**TASK PROMPT:**
Go through the material below and return each line with the string "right" in it.

**THE DATA:**
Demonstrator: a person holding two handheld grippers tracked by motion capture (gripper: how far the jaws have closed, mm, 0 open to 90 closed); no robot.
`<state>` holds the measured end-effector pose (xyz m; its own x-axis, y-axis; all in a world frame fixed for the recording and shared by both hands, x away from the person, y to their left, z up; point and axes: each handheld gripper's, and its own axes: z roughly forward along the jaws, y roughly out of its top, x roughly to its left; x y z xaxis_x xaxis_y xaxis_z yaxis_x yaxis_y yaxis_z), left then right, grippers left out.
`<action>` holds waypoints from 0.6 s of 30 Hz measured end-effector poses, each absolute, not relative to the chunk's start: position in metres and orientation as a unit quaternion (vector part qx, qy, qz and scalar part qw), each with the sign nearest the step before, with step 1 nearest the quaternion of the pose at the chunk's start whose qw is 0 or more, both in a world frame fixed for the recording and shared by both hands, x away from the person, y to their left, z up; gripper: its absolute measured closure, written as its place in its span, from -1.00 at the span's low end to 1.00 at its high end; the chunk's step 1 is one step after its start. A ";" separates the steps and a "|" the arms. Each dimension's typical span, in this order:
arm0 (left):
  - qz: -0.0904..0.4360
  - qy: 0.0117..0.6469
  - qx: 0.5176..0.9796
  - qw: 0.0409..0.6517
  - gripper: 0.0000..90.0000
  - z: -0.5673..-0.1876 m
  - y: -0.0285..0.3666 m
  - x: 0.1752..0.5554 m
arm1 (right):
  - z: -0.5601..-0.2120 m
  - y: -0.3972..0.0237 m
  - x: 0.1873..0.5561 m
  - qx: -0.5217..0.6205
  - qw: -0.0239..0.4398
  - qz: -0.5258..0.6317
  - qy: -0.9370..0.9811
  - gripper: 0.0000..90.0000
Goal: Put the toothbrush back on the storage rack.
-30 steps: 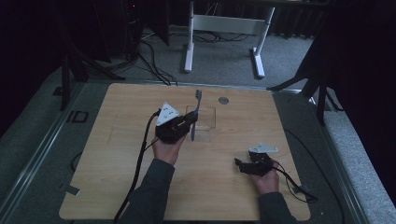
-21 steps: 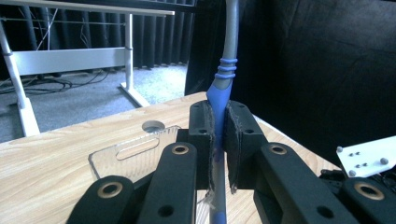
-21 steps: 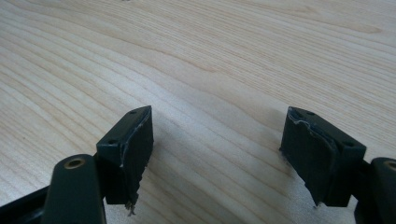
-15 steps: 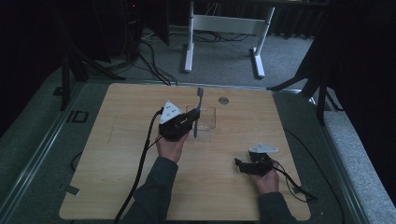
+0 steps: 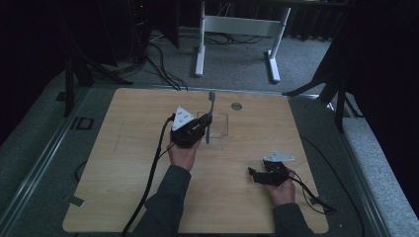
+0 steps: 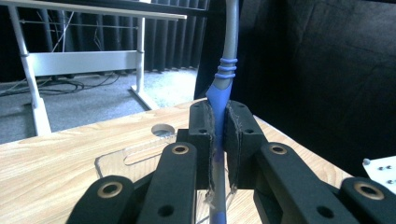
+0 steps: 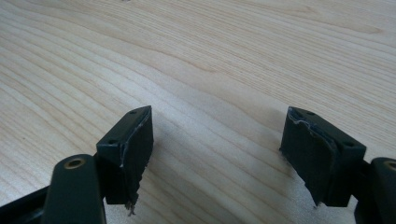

**FINISHED EXERCISE:**
`<state>` holds the measured end-effector pose (xyz m; its own x-axis, y-axis; all in a world frame fixed for the recording and shared by both hands, x away from the person, y to their left, z up; point and axes: each handheld gripper's, and its own axes: z roughly forward along the jaws, y roughly out of its top, x roughly to its left; x y z xaxis_x xaxis_y xaxis_z yaxis_x yaxis_y yaxis_z), left then right, grippers left out.
arm1 (right):

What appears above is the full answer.